- **YOUR GOAL**
From the line with "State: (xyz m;" to the line with "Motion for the", retype every line exactly, including those two, and leave out the rest of the data below.
───── RECORDED INFORMATION
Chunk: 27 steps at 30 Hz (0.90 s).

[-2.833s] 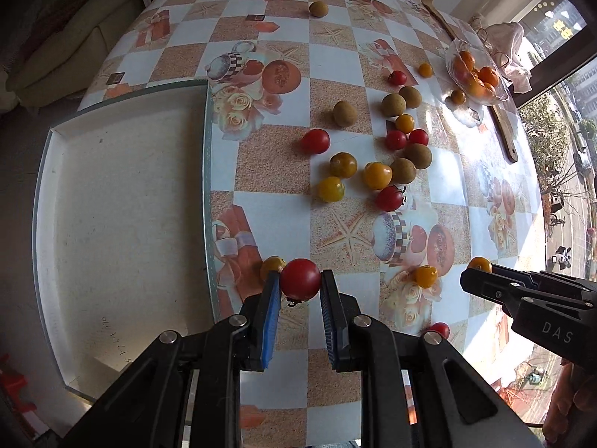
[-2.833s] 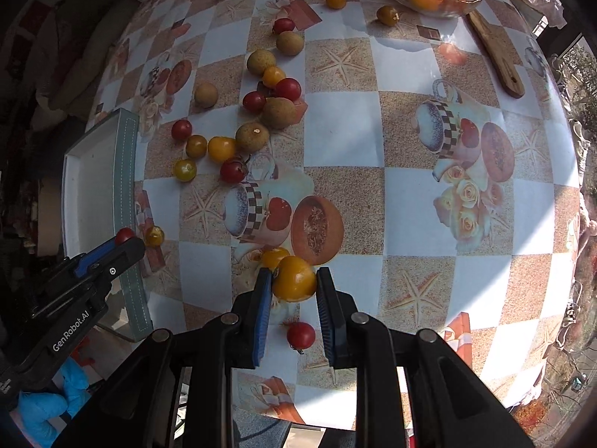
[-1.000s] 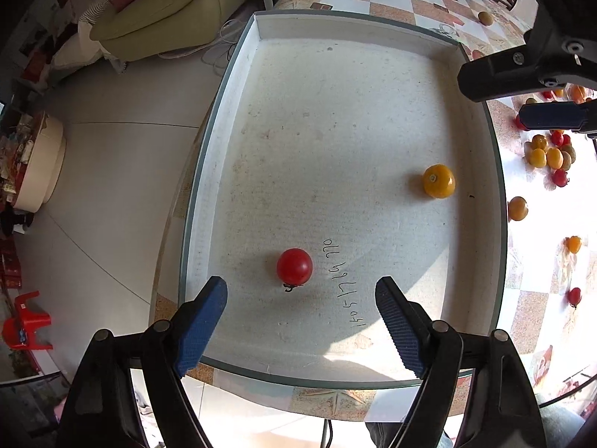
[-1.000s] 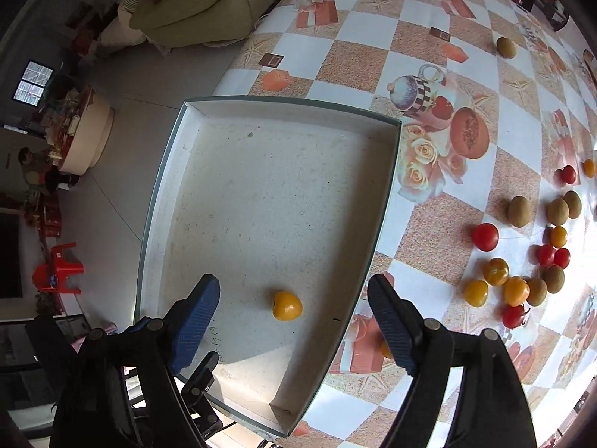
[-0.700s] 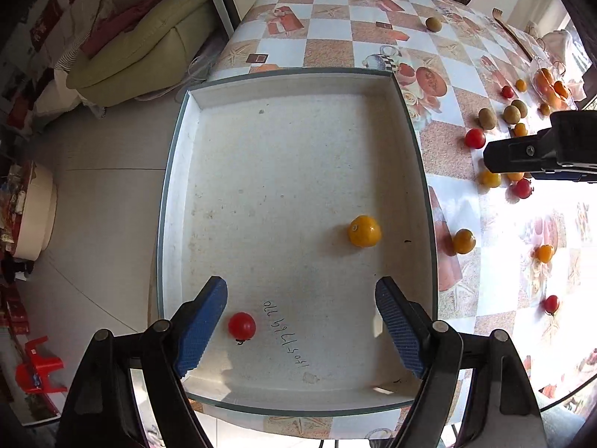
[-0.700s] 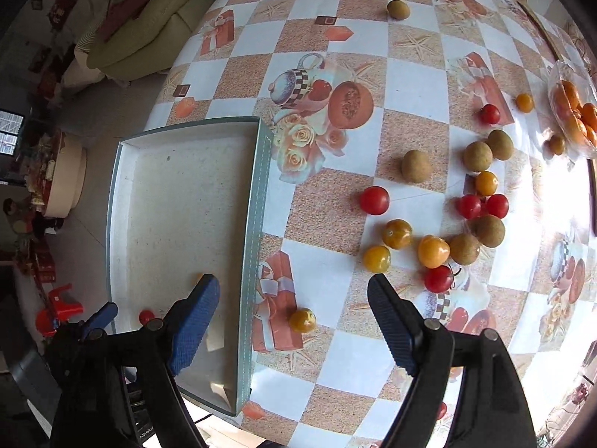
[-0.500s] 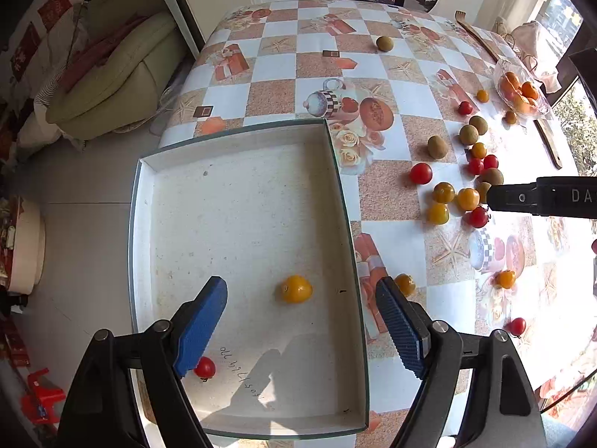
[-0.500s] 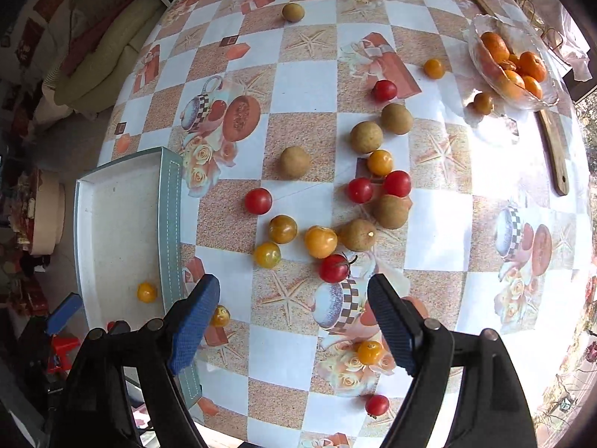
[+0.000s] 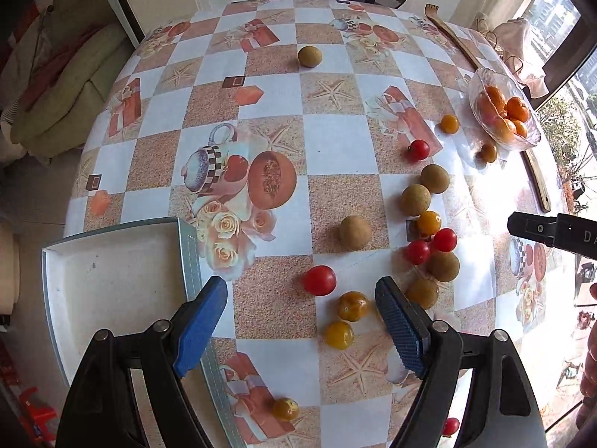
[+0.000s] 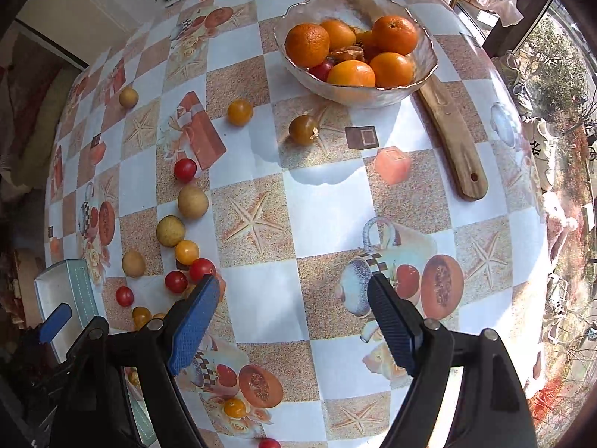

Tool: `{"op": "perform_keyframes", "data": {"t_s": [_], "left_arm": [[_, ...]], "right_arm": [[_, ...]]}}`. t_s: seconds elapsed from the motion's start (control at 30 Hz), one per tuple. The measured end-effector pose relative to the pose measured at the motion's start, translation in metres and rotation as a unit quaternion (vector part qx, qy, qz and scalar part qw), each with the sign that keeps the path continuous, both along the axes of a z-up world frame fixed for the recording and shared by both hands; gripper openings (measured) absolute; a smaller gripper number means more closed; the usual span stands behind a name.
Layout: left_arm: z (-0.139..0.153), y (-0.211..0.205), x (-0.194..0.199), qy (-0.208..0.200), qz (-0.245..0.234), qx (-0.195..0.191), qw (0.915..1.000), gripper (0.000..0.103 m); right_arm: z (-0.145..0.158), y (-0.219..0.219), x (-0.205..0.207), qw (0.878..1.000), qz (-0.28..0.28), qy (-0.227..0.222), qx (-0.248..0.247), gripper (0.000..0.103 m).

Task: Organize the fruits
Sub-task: 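Move both grippers back over the tomatoes on the table, then grasp a brown round fruit with the left gripper while the right grasps a dark brown tomato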

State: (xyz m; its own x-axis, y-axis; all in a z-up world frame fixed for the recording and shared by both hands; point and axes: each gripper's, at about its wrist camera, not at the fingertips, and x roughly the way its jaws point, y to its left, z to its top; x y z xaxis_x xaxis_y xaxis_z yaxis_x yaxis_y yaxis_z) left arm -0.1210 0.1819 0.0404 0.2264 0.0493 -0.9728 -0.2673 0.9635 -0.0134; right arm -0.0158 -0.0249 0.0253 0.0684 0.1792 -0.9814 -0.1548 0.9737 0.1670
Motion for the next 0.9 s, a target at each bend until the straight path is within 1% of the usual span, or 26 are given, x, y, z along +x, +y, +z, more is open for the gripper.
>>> {"op": "perform_keyframes", "data": {"t_s": [0.17,0.3,0.53,0.6,0.63,0.67,0.7,0.73,0.8,0.83,0.9], "left_arm": [[-0.016,-0.012,0.023,0.003,-0.02,0.018,0.9996,0.083],[-0.031,-0.017,0.032,0.015,-0.019,0.026,0.9994,0.083],[-0.041,-0.018,0.04,0.019,-0.011,0.029,0.9993,0.083],[-0.043,-0.02,0.042,0.019,-0.013,0.033,0.9992,0.083],[-0.044,-0.021,0.043,0.019,-0.014,0.034,0.9991,0.081],[-0.045,-0.022,0.044,0.021,-0.015,0.034,0.9991,0.073],[-0.045,-0.022,0.044,0.019,-0.014,0.03,0.9993,0.071],[-0.045,-0.022,0.044,0.018,-0.012,0.03,0.9993,0.071],[-0.044,-0.023,0.044,0.018,-0.012,0.031,0.9993,0.071],[-0.044,-0.024,0.043,0.016,-0.013,0.028,0.9994,0.068],[-0.043,-0.025,0.043,0.014,-0.016,0.023,0.9995,0.06]], "right_arm": [[-0.007,-0.011,0.027,1.0,-0.02,-0.017,-0.001,0.084],[-0.015,-0.007,0.043,0.999,-0.019,-0.025,0.002,0.073],[-0.027,0.002,0.06,0.999,-0.011,-0.044,-0.001,0.071],[-0.029,0.005,0.064,0.999,-0.013,-0.049,0.002,0.068],[-0.031,0.006,0.066,0.999,-0.014,-0.05,0.004,0.066],[-0.032,0.007,0.068,0.999,-0.013,-0.053,0.003,0.065],[-0.031,0.009,0.069,0.998,-0.011,-0.06,0.001,0.06],[-0.031,0.012,0.072,0.998,-0.007,-0.063,0.001,0.057],[-0.03,0.016,0.074,0.998,-0.003,-0.068,0.003,0.045],[-0.03,0.019,0.077,0.998,0.0,-0.07,0.001,0.042],[-0.03,0.023,0.078,0.997,0.006,-0.074,-0.005,0.024]]}}
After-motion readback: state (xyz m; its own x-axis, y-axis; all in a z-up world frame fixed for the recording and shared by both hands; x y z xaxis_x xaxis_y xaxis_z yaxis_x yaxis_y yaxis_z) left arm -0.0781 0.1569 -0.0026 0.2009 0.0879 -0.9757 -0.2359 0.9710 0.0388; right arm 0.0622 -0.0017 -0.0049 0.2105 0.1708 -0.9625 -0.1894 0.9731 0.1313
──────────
- **SOLVED EXERCISE**
State: (xyz m; its own x-axis, y-axis; all in a z-up world frame fixed for the recording and shared by both hands; point and axes: each gripper's, at about its wrist camera, not at the fingertips, and x roughly the way its jaws point, y to its left, z to its top; x y z xaxis_x xaxis_y xaxis_z yaxis_x yaxis_y yaxis_z) left arm -0.1210 0.1819 0.0404 0.2264 0.0493 -0.9728 -0.2673 0.9635 -0.0134; right arm -0.0158 -0.0249 0.0253 0.0684 0.1792 -0.9814 -0.1548 0.9737 0.1670
Motion for the next 0.9 s, a target at each bend until the straight path is within 1% of the usual span, or 26 are given, x, y, z along +x, +y, +z, more is open for the gripper.

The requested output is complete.